Albeit comically, the entire process is reminiscent of this:
Here is a sample management algorithm for obesity, updated by the American Association of Clinical Endocrinology in 2013:
As you can see from the diagram above, the AACE has done a marvelous job of reducing the complexity of obesity and related complications into a 3-step process designed for success. Evidence of their success can be found below:
Of course, the lack of efficacy of these management algorithms will be blamed on the patient's lack of willingness and motivation to get healthy. Through no fault of the doctor or medical establishment.
I could harp on this for ages, but it's probably better suited for another format (audio, perhaps?).
Weaponized Aggregate Error
It is not merely in the realm of management algorithms in which the aggregate error rears its ugly head.
In the realm of clinical research - AKA pharma-funded randomized control trials (RCT) - the aggregate error is consciously weaponized. Let's take the example of Statins, a drug used to lower cholesterol. The companies which develop cholesterol-lowering drugs have a rather challenging task before them. How can you show a health or mortality benefit of a drug which purports to reduce lifetime risk of an adverse outcome, like stroke or heart attack? How would you even be able to prove that your intervention was the one thing which ended up lowering these risks to any appreciable degree after so many years?
This is even more challenging if the reduction in risk is relatively small (e.g. a relative risk reduction of 5-10%). But, by using very large sample sizes (thousands) you can reduce the magnitude of the standard deviation enough to make your result statistically significant. This is a function of hypothesis testing in statistics, in which lack of overlap between the confidence intervals of results signify a difference which is non-random.
Once you hit 'statistical significance,' you are off to the races. With an effective marketing strategy and purchasing influence from within the industry, you are on your way to a blockbuster drug. Which is precisely the case with Statins.

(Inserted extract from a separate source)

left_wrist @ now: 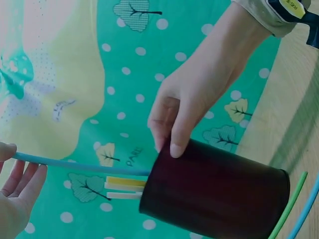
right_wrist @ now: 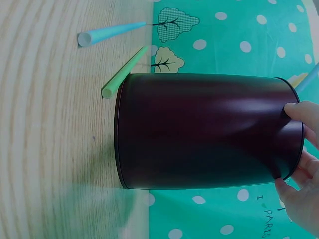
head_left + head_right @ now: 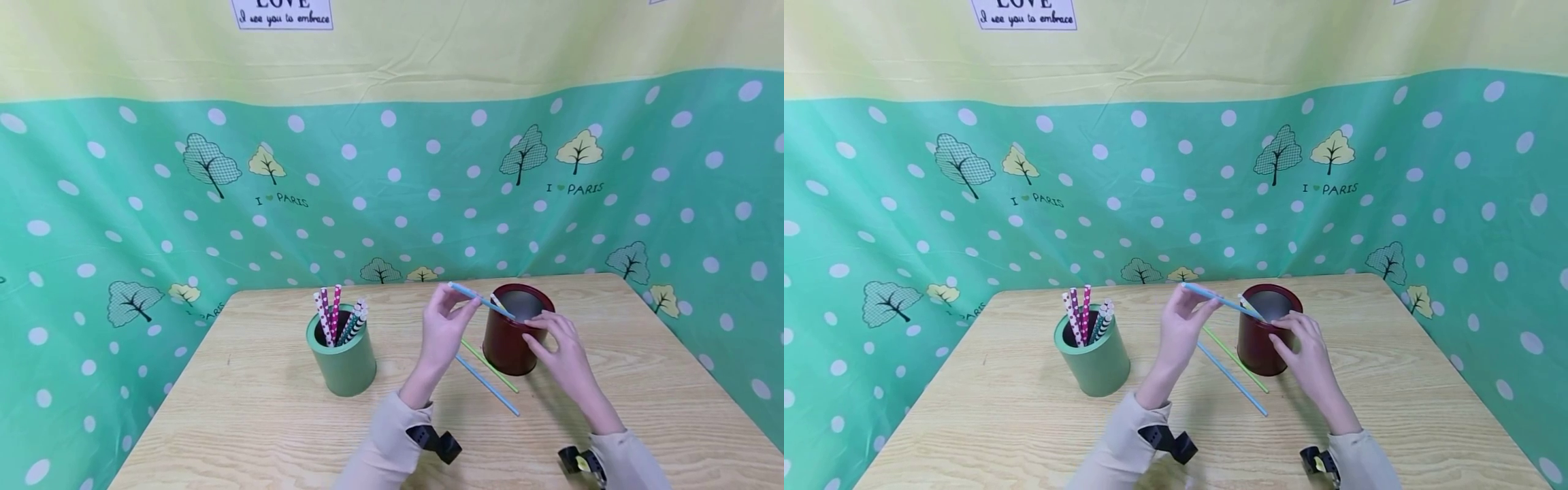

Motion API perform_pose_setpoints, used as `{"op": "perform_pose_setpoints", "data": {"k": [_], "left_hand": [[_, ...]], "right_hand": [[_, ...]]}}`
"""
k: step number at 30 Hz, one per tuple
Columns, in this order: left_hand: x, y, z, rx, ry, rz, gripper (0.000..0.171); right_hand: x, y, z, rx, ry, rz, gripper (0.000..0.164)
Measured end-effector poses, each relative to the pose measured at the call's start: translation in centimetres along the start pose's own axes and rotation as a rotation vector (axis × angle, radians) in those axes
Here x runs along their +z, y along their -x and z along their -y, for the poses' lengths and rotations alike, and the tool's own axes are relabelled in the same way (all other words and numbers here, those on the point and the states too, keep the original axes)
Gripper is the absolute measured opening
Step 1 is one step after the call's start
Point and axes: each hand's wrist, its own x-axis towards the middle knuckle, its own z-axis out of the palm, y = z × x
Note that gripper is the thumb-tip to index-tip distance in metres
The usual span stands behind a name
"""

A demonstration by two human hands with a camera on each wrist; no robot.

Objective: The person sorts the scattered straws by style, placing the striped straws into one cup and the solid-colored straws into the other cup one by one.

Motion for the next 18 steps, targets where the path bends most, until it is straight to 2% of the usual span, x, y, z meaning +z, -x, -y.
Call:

It doesn't matter that cholesterol is a molecule that is vital for all life. It doesn't matter that Statins block an enzyme so critical to human life, that it can interrupt the production of thousands of molecules your cells need for normal function. It doesn't matter that statins provide barely any mortality benefit, and in many cases the harms outweigh the marginal benefits. Lastly, it doesn't matter that the foundation of statin use, the cholesterol-heart hypothesis, is a brilliant work of fraud.
What matters is:
RCT at a size that only Big Pharma can afford
Statistical significance
Marketing
Influence
Boom, you made it into the management algorithm.
The industry knows this all too well, and uses it to its advantage all the time.